At a different point in the session, we heard Evan play some interesting polyrhythms from the Oxi One, while he and Tom played modular synths. The result was this kind of energized tonal cloud that sounded good. Tom is new to our group and said he appreciated the opportunity.

Chris and I were both working solely from Ableton Live workstations, so had some challenges in trying to contribute to that jam. A couple of approaches came to mind:

  1. jamming on my own at home, recording highlight clips to ableton, then pitch shifting in the session to match the tonality of other musicians, adjusting bpm
  2. incorporating the DJtoGo2 Touch as a session instrument for playing clips and layering variations
  3. syncing all inputs to a common MIDI clock

In discussing the Pi, we also understood a couple of things:

  1. We want the Pi to serve as an access point for a wifi network for local devices, but it does not need to be connected to the internet.
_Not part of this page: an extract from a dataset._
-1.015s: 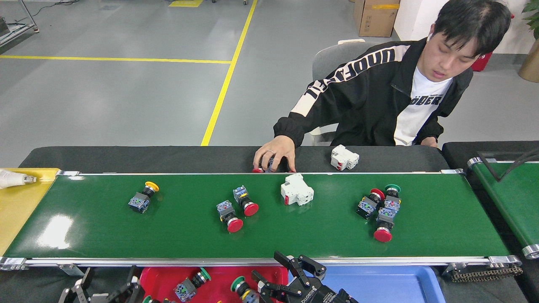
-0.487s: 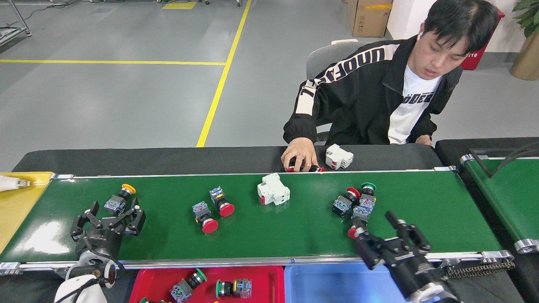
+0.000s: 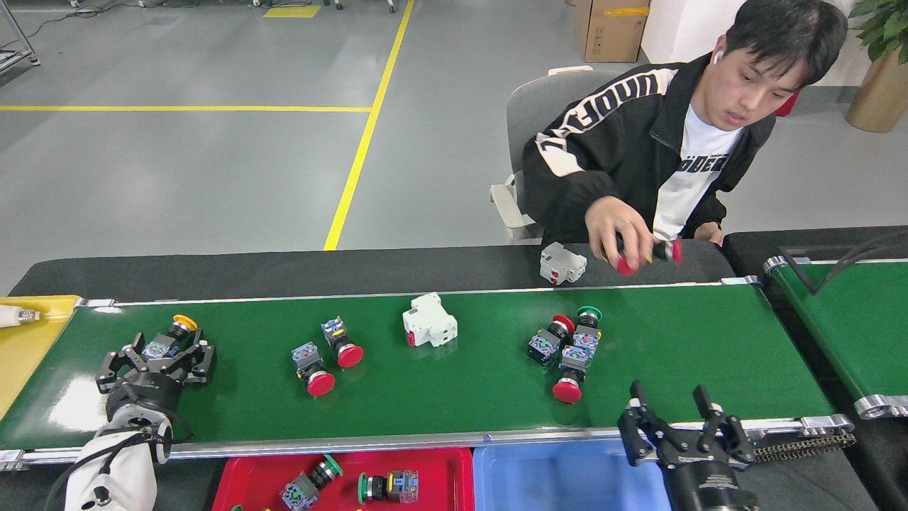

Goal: Pick switch part from conveyor to tray

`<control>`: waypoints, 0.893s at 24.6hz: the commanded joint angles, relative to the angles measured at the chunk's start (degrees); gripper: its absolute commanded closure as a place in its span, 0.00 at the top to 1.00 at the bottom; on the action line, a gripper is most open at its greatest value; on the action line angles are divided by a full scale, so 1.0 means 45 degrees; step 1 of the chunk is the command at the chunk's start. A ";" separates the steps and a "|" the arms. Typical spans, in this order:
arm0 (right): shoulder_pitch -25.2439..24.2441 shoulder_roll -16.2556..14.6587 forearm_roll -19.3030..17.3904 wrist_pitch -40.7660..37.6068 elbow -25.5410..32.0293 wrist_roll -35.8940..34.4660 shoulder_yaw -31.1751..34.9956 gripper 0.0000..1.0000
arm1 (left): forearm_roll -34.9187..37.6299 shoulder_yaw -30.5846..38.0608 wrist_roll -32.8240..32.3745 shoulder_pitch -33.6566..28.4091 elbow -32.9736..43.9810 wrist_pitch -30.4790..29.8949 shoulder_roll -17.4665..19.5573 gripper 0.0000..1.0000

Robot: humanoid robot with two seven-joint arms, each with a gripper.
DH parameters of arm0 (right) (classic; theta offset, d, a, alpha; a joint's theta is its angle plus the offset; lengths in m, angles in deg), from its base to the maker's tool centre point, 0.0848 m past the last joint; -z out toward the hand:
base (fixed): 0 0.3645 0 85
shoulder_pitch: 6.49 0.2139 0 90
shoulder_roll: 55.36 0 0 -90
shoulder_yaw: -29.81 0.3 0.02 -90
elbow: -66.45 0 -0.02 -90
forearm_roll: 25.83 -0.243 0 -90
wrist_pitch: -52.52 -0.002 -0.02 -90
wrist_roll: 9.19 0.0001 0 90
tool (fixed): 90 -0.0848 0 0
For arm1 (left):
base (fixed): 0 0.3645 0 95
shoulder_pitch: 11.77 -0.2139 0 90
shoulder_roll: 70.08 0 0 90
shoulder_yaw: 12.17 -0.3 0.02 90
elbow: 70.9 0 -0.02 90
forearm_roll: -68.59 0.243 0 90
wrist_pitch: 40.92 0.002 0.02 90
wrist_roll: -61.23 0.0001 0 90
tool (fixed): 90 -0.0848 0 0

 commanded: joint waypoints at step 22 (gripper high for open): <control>0.3055 0.0163 -0.0975 0.2510 -0.3532 0.0422 -0.1895 0.16 | -0.0555 -0.3685 -0.0152 -1.0701 1.4401 -0.2421 -0.0359 0.52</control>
We do not ever want to rely on venue wifi. If the Pi is not reliable or powerful enough for this, perhaps we could source a “travel router” – either way we only care about connecting devices that are physically in the same space.

  2. Connecting a computer owned by a contributor with no previous experience running Python is a potential blocker. We do not want to require computers receiving OSC and/or MIDI to get hung up on python versioning, dependencies, or ideosyncratic local configs. We want all contributing computers to get the signal natively, through a browser ui, or through an app download (last choice).

Finally, for the distance sensor > MIDI idea, there are some conceptual knots to untangle.

  1. In the “spatial audio” topology of our installation piece, what is the relationship between:
    • a 5.1 multi-channel surround-sound system with quad panning effects;
    • an active sensor field that monitors and responds to occupants’ spatial positioning and activity levels?
    • Given all of our capabilities and interests, what experiments should we try?
  2. How does the passive / active listener dynamic compare with the digital / analog contrast we are expressing visually in Processing/Touch Designer by combining MIDI/OSC data with raw microphone outputs? are they related or totally different axes?
    • MIDI distance sensor > crisp, immediate response
    • audio mix > fuzzy, indirect
  3. The MIDI distance sensor feels like a novelty toy at this point. It gets a satisfying response but its usefulness in a musical composition or performance is still sketchy beyond something to fidget with. Perhaps it is too one-dimensional? If we have 6 sensors in a ring, we can have an interesting conversation about mapping out shapes on the floor in some kind of symbolic design. Listeners participate in a guided composition by moving in unison.